Obviously, we’re too new at this parenting gig to report on long term efforts, but I will say that Anna has responded well to us telling her “NO.” (Addendum: by “well” I mean: she understands!) Some areas have taken more time than others, but we’re amazed out how much a young baby gets what we’re saying. She might not always obey, but over time we believe she will.
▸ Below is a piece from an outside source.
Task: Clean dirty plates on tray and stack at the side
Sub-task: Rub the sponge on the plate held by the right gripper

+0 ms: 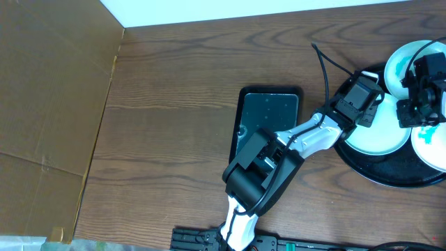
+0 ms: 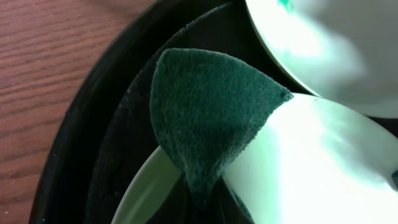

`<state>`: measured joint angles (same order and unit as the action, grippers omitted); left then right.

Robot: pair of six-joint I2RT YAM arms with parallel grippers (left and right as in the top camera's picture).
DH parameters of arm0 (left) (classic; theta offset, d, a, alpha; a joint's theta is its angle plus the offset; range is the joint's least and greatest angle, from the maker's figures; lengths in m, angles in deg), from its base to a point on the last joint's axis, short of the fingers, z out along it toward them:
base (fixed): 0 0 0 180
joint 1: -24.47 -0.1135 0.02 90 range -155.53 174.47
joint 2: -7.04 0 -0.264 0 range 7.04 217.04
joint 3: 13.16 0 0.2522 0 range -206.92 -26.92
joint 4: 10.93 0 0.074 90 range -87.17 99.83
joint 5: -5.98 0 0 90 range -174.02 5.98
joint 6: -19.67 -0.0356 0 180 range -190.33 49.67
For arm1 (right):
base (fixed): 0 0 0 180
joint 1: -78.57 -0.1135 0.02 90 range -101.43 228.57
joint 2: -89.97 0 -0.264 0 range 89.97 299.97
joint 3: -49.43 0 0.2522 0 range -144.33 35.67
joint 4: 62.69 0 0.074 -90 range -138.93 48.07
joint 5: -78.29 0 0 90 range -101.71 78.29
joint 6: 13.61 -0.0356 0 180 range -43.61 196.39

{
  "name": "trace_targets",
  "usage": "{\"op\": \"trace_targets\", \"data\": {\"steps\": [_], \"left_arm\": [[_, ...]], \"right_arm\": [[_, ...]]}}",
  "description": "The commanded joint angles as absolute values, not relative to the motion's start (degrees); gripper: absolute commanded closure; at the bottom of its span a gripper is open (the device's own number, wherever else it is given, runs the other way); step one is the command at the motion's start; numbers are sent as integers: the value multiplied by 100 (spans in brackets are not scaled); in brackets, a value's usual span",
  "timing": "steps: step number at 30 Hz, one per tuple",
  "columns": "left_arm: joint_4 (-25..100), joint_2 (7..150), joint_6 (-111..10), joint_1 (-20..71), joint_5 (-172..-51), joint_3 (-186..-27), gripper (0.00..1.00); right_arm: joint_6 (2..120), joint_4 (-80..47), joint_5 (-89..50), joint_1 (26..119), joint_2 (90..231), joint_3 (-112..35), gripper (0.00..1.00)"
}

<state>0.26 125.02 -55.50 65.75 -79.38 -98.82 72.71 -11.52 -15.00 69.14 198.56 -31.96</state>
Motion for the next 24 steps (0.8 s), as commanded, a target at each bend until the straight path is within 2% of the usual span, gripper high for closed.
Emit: {"op": "trace_targets", "data": {"steps": [1, 13, 19, 24], "left_arm": [[76, 12631, -5515, 6568, -7839, -9858, 93], [1327, 12427, -5963, 6581, -7715, -9860, 93], [1523, 12099, -5029, 6870, -7813, -9860, 93], [1327, 12003, -3869, 7217, -8407, -9860, 93]], "right_arm": [[7389, -1148, -1369, 6949, 19937, -3078, 99], [7391, -1150, -1367, 6949, 19937, -3078, 99], [7389, -1169, -1367, 6949, 19937, -3078, 99], [7389, -1193, -1369, 6949, 19937, -3078, 99]]}}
What are things your kids do that you find heart melting, but wonder if it’s a good long term habit?¬†

Related Posts with Thumbnails

Lesley, so glad you loved those books. As I'm a month away from welcoming our first baby into the world, I've read two of Tracy's books and (theoretically) am an avid fan! They were recommended to me by two girlfriends who have almost 1 year olds. The fact that they implemented the suggestions and they work speak volumes to me. I'm hopeful we can set up a good routine in our home. It's interesting that you bring up the "start as you mean to go on" concept. Josh and I were talking about that even as a practice for our family traditions. I recognize there will be an adjustment period, but we fully intend on setting up date nights as soon as possible. And making family time together. And having daddy-baby bonding time. And holiday traditions. Etc, etc. I think it's important in parenting and for family traditions.


my problem was more grandparent related: DO NOT TALK BABY TALK TO MY KID!!! how do you expect him/her to learn to speak properly if you are babbling at them? they look to you to learn. we spoke properly to our child and he learned to talk properly. in fact, he used to give my father in law funny looks (not good ones) when grandpa would babble at him. btw, I know a lot of people who had issues with "cute love taps" that they had to untrain later.